Evidentemente temos imensa dificuldade no Brasil para distinguir interesses públicos daqueles privados, e isso parece constituir uma herança de nosso período colonial. A forma como fomos colonizados, com administradores alocados em Portugal para dirigirem o país de forma a obter o máximo lucro e um mínimo de incomodo; a dificuldade de fiscalização e a legislação da metrópole estabelecendo os elementos constitutivos brasileiros, e também as relações do direito privado, provocaram na esfera pública um poder ilimitado dos governantes, que eram, ao mesmo tempo, os grandes proprietários.

Em todas as esferas, ordens administrativas e benefícios pessoais foram dissimuladas em leis, avisos, decretos, regulando a vida entre a metrópole e a colônia, com o arbítrio e a forte tendência de fortalecer a iniciativa privada consolidando o regime monárquico, mesmo na república velha. O modelo patrimonialista, misturando o público e o privado, o exercício do nepotismo, da corrupção, e extremo clientelismo estiveram presentes não apenas na proclamação da república em 1889, mas em todo o exercício administrativo, contaminando toda a estrutura estatal até os dias de hoje.

Embora desde Getúlio Vargas tenhamos cultivado um certo ideal de racionalismo e impessoalidade, o Estado continuava ineficiente, arrastado, e, fora as exceções de praxe, fornecendo empregos por indicações e não exatamente por competência. Os paradigmas da modernidade, que se alastravam pelo mundo após a Segunda Guerra Mundial pouco efeito tiveram no país, já que historicamente tínhamos dificuldade de distinção entre as esferas públicas e privadas, permitindo a concentração de poder municipal (inclusive nas Câmaras) aos latifundiários ou pequenos fazendeiros, os únicos que poderiam ter efetiva autoridade e autonomia.

Vimos isso recentemente, nas discussões sobre a legislação brasileira acerca de biografias, em que o cerne da questão seria a oposição entre o público e o privado, desta vez manifesto entre os interesses coletivos e os individuais. Em que pese o art. 5º, inciso X, da Constituição Federal de 1988 garantir que são invioláveis a intimidade, a vida privada, a honra e a imagem das pessoas, o art. 220, § 2º proíbe qualquer censura de natureza política, ideológica e artística, e dependendo do interesse, nos limitamos a uma ou outra interpretação.

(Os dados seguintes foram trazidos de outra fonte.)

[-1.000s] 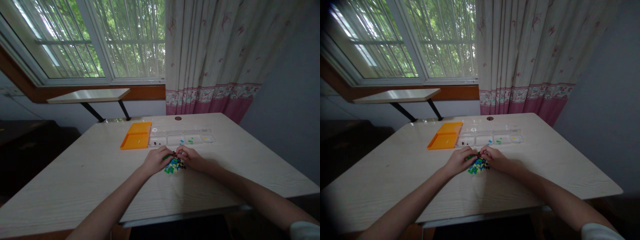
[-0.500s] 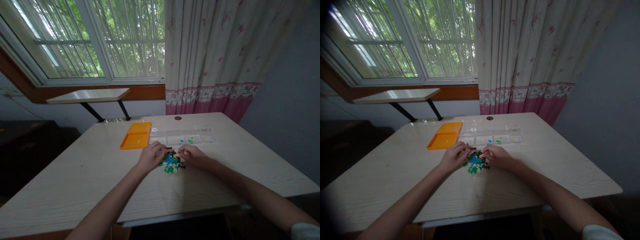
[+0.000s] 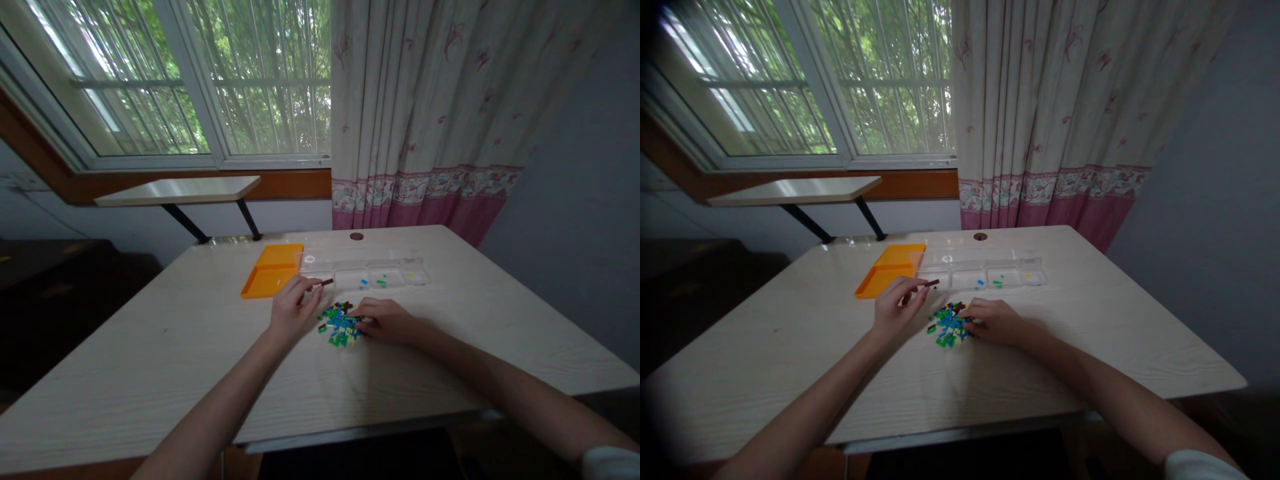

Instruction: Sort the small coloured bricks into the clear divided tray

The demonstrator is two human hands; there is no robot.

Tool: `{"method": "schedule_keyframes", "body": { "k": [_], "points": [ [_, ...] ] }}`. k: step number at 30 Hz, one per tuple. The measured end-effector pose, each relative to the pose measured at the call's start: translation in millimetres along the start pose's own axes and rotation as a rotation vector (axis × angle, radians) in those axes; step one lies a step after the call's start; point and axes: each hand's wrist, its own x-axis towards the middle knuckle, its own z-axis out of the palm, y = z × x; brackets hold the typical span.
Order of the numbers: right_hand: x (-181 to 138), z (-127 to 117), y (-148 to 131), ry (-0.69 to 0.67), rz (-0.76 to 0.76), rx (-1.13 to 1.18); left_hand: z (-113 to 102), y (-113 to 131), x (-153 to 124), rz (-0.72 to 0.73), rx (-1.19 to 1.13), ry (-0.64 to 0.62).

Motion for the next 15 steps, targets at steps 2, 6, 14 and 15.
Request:
{"method": "schedule_keyframes", "body": {
  "k": [2,6,14,15],
  "points": [
    [0.4,-0.2,0.7,0.007,-0.003,0.007,-0.3,0.0,-0.4,0.002,0.003,0.000],
    [1.0,1.0,1.6,0.038,-0.025,0.056,-0.2,-0.4,-1.0,0.000,-0.005,0.007],
    [1.2,3.3,2.2,0.054,-0.020,0.086,0.0,0.3,-0.6,0.020,-0.008,0.021],
    [1.3,3.2,2.0,0.055,-0.021,0.091,0.1,0.2,-0.7,0.022,-0.006,0.021]
  ]
}}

Principalmente na atualidade, com os relacionamentos digitais em alta, seria importante estabelecer alguns princípios éticos que orientassem condutas pessoais, pois eventos importantes da política mundial foram afetados por esta diferença, quando pessoas pretenderam tornar públicas informações que empresas – ou países – consideravam sigilosos, já que praticamente todos os Estados reivindicam para si o estatuto de instância privada, o que não deixa de ser um contrassenso. Afinal, quando um país como os Estados Unidos viola a intimidade de seus cidadãos, ou até de outros países, arroga-se ao direito de fazer isso em nome do interesse público, confundindo, portanto, o interesse do Estado com o interesse de todos.

Algumas vezes adultos dizem, e postam em mídias digitais, inconveniências, racismos, ofensas, nudez, esquecendo que as fronteiras entre público e privado, já que podemos ser gravados, filmados ou fotografados a qualquer momento, estão cada vez mais esmaecidas e difusas. Então, quando crianças e jovens manifestam problemas na distinção entre os dois conceitos, exteriorizando em redes sociais dados familiares ou pessoais que podem expô-los a riscos ou contrariedades imensas, é fundamental lembrar que estamos inseridos socialmente por meio de relações que desenvolvemos primeiro na família, depois nas escolas e em toda comunidade. O relacionamento em rede é inerente à nossa natureza, e assim sendo, reproduzimos no meio digital todas as mazelas de nossos preconceitos, limitações e condicionantes culturais; público e privado misturam-se cada vez mais em nossa rotina.

Wanda Camargo – educadora e assessora da presidência do Complexo de Ensino Superior do Brasil – UniBrasil.